Она говорила с улыбкой, полулежа на слишком просторном для ее фигурки канапе, как ни странно, не теряясь на нем. Франсуа вспомнил, что она была актрисой как раз в то время, когда главным для актера считалось умение «завоевать территорию» – или сцену; когда понятие «присутствовать» имело не только физический, но и психологический смысл. Франсуа никогда не был равнодушен к тем качествам, а вернее, умениям, которые вырабатывает актерское ремесло. От многих современная сцена отказалась, но его по-прежнему завораживали хорошо поставленный голос, умение владеть своим телом, обставить выход, уход, держать паузу, превратить молчание в крик… Но в Муне Фогель и эти умения выглядели чудачествами, настолько устаревшей казалась даже ее сияющая моложавость. Интересно, были ли у нее любовники? И любила ли она своего промышленника? Впервые Франсуа всерьез заинтересовала всеми забытая примадонна. Было время, когда, и не интересуясь актрисами, все невольно знали их подноготную, так велика была поднятая вокруг каждой шумиха. Но Франсуа, даже изредка ими интересуясь, никак не мог доискаться до их подлинного лица за двойным покровом – славы и репутации.

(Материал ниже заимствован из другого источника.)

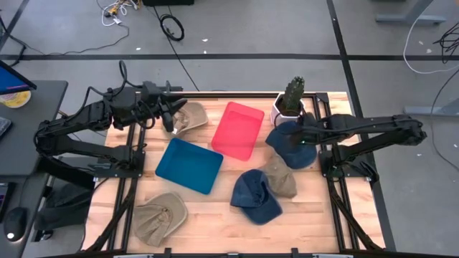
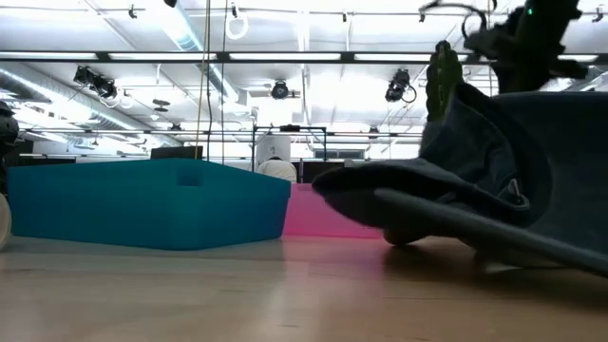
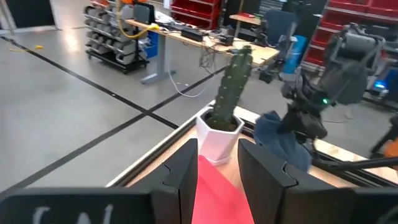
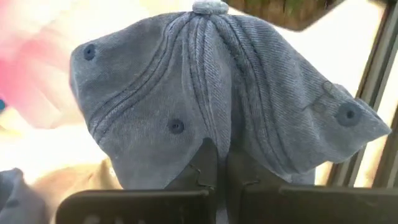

– Я была уверена, что когда-нибудь вы придете, – заговорила Муна, робко и боязливо, – и я просто в восторге, что случилось это так скоро, – прибавила она любезно. («В чем ей не откажешь, так это в вежливости», – отметил Франсуа, который, едва войдя в гостиную, уже спрашивал себя, что он тут делает.) – Но сначала скажите, что вы будете пить? Что обычно пьют в шесть часов вечера? Может, попробуете немецкий коктейль? Я знаю один, очень вкусный, правда, немного крепковатый, с водкой. Хотите? Курт! Курт! – позвала она своего мажордома, который незримо присутствовал, стоя в коридоре позади двух медных с золотом сфинксов, несколько великоватых даже для этой гостиной. – Курт, два «Бисмарка», пожалуйста! Курт приехал со мной из Дортмунда, – Муна понизила голос до шепота. – Представляете, какая это для меня поддержка? Расставаться с Парижем очень больно, но и возвращаться в него тоже, знаете ли, господин… ой… то есть Франсуа.

Она продолжала говорить все с той же словоохотливостью, ее чудаковатость могла бы раздражать Франсуа, но не раздражала, потому что были они только вдвоем. Человек зачастую совсем не похож на того, каким мы его себе представляем или каким он показался нам поначалу. Все люди, без исключения, крайне уязвимы и в каких-то своих черточках трогательны. И, конечно, уж куда более сложны, чем хотелось бы нашему пресыщенному ироничному взгляду. Поскольку Франсуа понятия не имел, какова Муна на самом деле, то в разговоре ему приходилось ограничиваться подслащенными общими местами. Но с другой стороны, знай он ее хоть сколько-нибудь: какую-нибудь историю из ее жизни, пусть заведомо неправдоподобную, но конкретную, или что-то о ее прошлом или настоящем, Муна лишилась бы в его глазах благодетельного света неопределенности и той насмешливой, но уважительной заинтересованности, какую он испытывал благодаря своему полному неведению… И все-таки Франсуа недоумевал: что он делает в этой парадной и нелепой гостиной, понимая заранее бессмысленность их встречи, сожалея об испорченном дне, – кстати, пропавшем и у этой женщины тоже, значит, о двух даром пропавших днях, загубленных их обоюдными усилиями.